API Rate Limiting Algorithms [2026 Dev Cheat Sheet]
Bottom Line
Use Token Bucket for burst-friendly APIs, Leaky Bucket for steady downstream protection, and Fixed Window only when simplicity outweighs edge-case fairness.
Key Takeaways
- ›Token Bucket allows short bursts while keeping a hard long-term refill rate.
- ›Leaky Bucket smooths traffic best, but it can add queueing latency under load.
- ›Fixed Window is easiest to ship, but boundary spikes can double effective traffic.
- ›Distributed rate limits fail on identity, clock, and storage design before math fails.

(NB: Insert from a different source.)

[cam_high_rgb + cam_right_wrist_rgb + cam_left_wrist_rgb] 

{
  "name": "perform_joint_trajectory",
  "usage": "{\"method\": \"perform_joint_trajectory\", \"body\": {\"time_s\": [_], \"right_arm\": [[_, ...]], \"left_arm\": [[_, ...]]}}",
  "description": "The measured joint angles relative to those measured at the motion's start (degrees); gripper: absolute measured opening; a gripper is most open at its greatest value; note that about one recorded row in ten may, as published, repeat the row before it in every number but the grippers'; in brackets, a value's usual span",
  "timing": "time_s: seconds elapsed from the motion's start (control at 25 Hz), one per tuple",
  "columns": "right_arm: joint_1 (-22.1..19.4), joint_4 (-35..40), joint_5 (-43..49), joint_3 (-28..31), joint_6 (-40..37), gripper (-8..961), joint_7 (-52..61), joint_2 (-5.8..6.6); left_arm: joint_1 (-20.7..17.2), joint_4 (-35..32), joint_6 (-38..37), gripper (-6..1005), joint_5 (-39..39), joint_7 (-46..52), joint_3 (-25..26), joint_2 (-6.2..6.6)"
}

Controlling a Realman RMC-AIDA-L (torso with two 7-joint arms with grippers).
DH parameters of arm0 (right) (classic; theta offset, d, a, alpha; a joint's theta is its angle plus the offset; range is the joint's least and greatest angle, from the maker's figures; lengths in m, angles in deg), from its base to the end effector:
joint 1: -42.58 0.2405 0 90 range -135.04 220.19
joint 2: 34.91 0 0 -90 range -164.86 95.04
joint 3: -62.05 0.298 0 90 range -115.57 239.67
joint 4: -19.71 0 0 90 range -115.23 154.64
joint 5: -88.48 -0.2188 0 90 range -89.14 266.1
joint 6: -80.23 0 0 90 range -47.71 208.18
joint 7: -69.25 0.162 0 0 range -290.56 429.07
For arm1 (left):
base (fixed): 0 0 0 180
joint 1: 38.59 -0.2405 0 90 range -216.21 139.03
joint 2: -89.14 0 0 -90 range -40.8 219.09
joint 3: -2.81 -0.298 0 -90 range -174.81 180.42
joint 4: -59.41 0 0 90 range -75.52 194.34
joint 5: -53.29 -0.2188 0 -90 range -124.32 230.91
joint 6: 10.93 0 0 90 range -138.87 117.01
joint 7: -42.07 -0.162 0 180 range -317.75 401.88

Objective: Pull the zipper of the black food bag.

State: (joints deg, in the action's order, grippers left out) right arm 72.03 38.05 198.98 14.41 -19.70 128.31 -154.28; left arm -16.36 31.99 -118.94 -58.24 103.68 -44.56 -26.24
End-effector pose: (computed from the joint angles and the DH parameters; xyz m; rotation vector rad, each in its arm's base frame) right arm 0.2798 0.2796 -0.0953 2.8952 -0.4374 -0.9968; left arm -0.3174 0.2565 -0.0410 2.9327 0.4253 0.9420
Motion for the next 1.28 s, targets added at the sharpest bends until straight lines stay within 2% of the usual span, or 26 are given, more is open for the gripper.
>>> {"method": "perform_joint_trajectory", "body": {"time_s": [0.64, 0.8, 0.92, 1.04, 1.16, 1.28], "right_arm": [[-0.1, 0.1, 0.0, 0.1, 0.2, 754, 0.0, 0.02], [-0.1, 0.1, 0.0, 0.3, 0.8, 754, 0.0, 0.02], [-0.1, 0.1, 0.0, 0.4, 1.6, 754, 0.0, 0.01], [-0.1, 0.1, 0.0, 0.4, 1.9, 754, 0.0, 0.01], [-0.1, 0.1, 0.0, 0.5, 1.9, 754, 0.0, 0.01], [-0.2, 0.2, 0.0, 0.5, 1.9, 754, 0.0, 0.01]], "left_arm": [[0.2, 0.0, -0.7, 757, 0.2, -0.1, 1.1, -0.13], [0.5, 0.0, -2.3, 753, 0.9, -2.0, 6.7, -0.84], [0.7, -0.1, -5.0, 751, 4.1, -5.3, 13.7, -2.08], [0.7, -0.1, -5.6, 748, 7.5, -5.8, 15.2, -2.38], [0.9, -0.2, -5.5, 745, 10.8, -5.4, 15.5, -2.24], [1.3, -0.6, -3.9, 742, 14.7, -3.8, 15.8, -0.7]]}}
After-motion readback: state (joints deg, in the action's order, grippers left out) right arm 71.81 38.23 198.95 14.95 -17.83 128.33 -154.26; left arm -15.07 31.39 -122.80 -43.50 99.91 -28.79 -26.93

API rate limiting looks simple until real traffic shows up: bursts, retries, uneven tenants, and horizontally scaled gateways all stress the model. The three algorithms most teams compare are Token Bucket, Leaky Bucket, and Fixed Window. This cheat sheet is built for fast engineering decisions, with copy-ready commands, practical configuration patterns, and the tradeoffs that matter when you are protecting APIs instead of explaining them on a whiteboard.

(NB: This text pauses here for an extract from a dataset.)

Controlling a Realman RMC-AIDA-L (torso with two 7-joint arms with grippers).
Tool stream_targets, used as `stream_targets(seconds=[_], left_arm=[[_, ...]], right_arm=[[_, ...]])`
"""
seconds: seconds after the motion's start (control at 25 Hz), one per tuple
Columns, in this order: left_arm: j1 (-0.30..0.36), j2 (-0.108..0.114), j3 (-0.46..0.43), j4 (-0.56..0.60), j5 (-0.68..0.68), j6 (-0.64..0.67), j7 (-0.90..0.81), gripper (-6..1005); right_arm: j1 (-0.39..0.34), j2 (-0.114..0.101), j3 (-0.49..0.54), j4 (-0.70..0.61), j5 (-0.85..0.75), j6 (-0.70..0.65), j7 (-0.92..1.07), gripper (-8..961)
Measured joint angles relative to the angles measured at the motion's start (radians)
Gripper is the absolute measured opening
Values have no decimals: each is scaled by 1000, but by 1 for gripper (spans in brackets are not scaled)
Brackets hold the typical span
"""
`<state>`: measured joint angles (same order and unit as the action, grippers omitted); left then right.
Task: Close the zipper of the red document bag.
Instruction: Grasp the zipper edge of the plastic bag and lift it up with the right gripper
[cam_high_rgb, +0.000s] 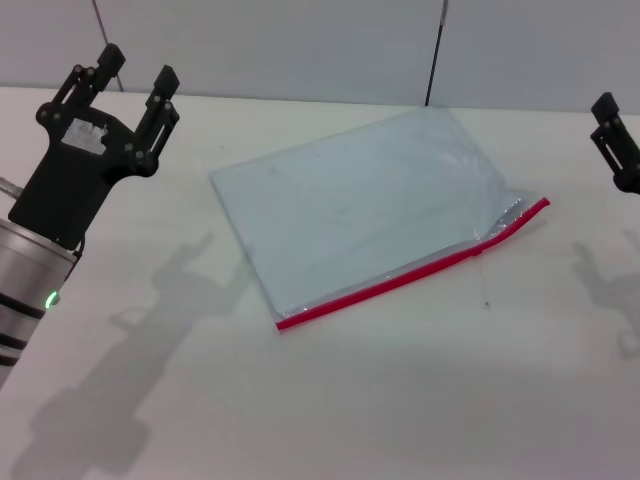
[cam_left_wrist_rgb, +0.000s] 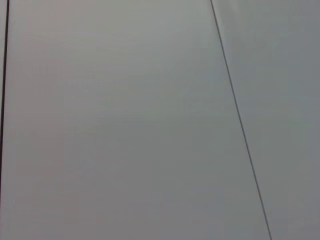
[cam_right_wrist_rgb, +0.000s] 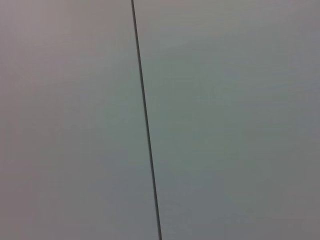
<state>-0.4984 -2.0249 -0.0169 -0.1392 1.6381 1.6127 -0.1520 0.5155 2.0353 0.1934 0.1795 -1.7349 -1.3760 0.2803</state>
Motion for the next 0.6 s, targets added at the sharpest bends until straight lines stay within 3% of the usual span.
stream_targets(seconds=[0.28,0.6], left_arm=[[-1,1,0,0,0,0,0,588],[0,3,0,0,0,-2,0,587]], right_arm=[[5,0,0,-3,0,33,14,762],[60,-5,-29,-26,-1,213,121,762]])
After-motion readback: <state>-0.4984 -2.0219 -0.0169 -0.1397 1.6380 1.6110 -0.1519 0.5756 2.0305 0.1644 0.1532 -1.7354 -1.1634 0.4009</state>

- Token Bucket is the usual default for public APIs because it tolerates bursts without losing long-term control.
- Leaky Bucket wins when you need smooth output rates for workers, queues, or fragile backends.
- Fixed Window is operationally simple, but window boundaries can create unfair spikes.
- Most production incidents come from bad key design, unsynced counters, or weak observability, not from the algorithm name.
| Dimension | Token Bucket | Leaky Bucket | Fixed Window | Edge |
|---|---|---|---|---|
| Burst tolerance | High up to bucket capacity | Low to medium | High near reset boundaries | Token Bucket |
| Output smoothness | Moderate | High, steady drain | Low | Leaky Bucket |
| Implementation simplicity | Moderate | Moderate | High | Fixed Window |
| Fairness over time | Good | Good | Weak at window edges | Token Bucket / Leaky Bucket |
| Latency behavior | Reject or delay on empty bucket | Often queues first, then rejects | Hard allow or reject | Depends on product goal |
| Best fit | Public APIs, tiered quotas | Traffic shaping, worker protection | Simple per-minute caps | No single winner |
At a Glance
Bottom Line
Token Bucket is the default choice for most API gateways. Use Leaky Bucket when backend stability matters more than burst tolerance, and keep Fixed Window for simpler limits where boundary unfairness is acceptable.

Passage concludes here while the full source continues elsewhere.